The self-checkout line at the supermarket is a wonderful tool for anyone with a need to save time, increase efficiency and enjoy the delights of public humiliation.
How hard could it be? That was what I thought when I saw it last week. The correct answer would be: Much harder than you think.
The help screen announced that the process of checking out was as simple as 1. Scan 2. Pay 3. Go. But small, in-between steps, such as What The Hell Did I Just Press, or Why Are You Beeping, and Dear God Why Are You Beeping must have been left out.

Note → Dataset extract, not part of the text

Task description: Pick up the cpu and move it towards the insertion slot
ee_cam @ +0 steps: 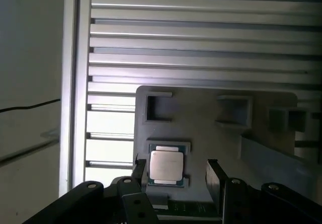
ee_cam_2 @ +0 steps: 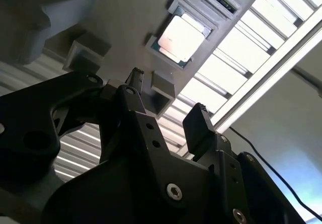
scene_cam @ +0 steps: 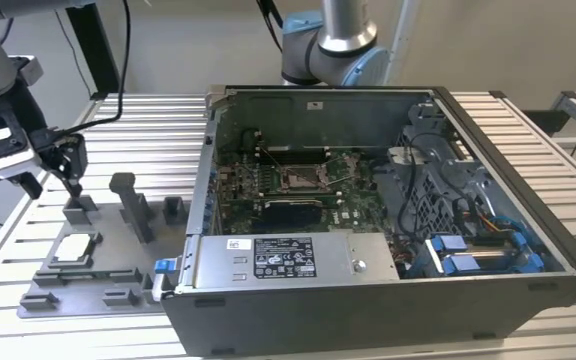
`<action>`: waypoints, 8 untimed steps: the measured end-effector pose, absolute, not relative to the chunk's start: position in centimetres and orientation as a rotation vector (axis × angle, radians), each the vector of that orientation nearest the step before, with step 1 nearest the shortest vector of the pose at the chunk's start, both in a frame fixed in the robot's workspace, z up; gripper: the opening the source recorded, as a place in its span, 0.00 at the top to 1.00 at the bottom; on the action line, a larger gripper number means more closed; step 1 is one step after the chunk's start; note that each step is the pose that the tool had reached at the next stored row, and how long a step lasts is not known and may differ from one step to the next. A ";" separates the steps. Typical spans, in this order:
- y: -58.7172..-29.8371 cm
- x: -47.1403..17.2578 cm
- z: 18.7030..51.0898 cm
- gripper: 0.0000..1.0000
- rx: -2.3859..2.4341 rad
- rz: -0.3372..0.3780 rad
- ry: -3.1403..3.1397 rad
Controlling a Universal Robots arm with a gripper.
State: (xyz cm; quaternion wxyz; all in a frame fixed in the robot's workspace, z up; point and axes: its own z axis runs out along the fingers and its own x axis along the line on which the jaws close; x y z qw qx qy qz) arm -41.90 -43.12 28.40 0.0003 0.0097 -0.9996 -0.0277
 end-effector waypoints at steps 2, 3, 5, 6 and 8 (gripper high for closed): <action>-43.1 -41.9 28.1 0.00 0.030 -0.087 -3.139; -43.1 -41.9 27.9 0.00 0.030 -0.087 -3.140; -43.1 -41.9 27.6 0.00 0.030 -0.087 -3.140; -43.1 -41.9 27.4 0.00 0.030 -0.087 -3.140; -43.1 -42.0 27.0 0.00 0.030 -0.087 -3.139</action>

I was defeated by a pack of brinjals.
The computer asked for its weight, and there was none on the sticker. This is a software flaw, because if the computer knows it is a brinjal, shouldn't it know the weight? The range of possible brinjal sizes is not huge. There is no such thing as a brinjal made for a doll's house, or one for an elephant dinner.
Only a few customers had dared try the automated line, and I saw why. Failing to complete the procedure means making a walk of shame past the row of people at the cashier's point, to join the back of the line, where I hoped to see someone else fail at self-checkout so as to move the focus away from me.
The system was obviously made for products other than purple vegetables, but no one told me. I like to think I am good with computers but once again I have misjudged my level of competence.
Overestimating my intelligence is an issue I grapple with daily, say, when I browse an issue of The Economist magazine in the hope that maybe this time, I will get what it is saying. The only thing I seem to glean from it is that it is written in a kind of English.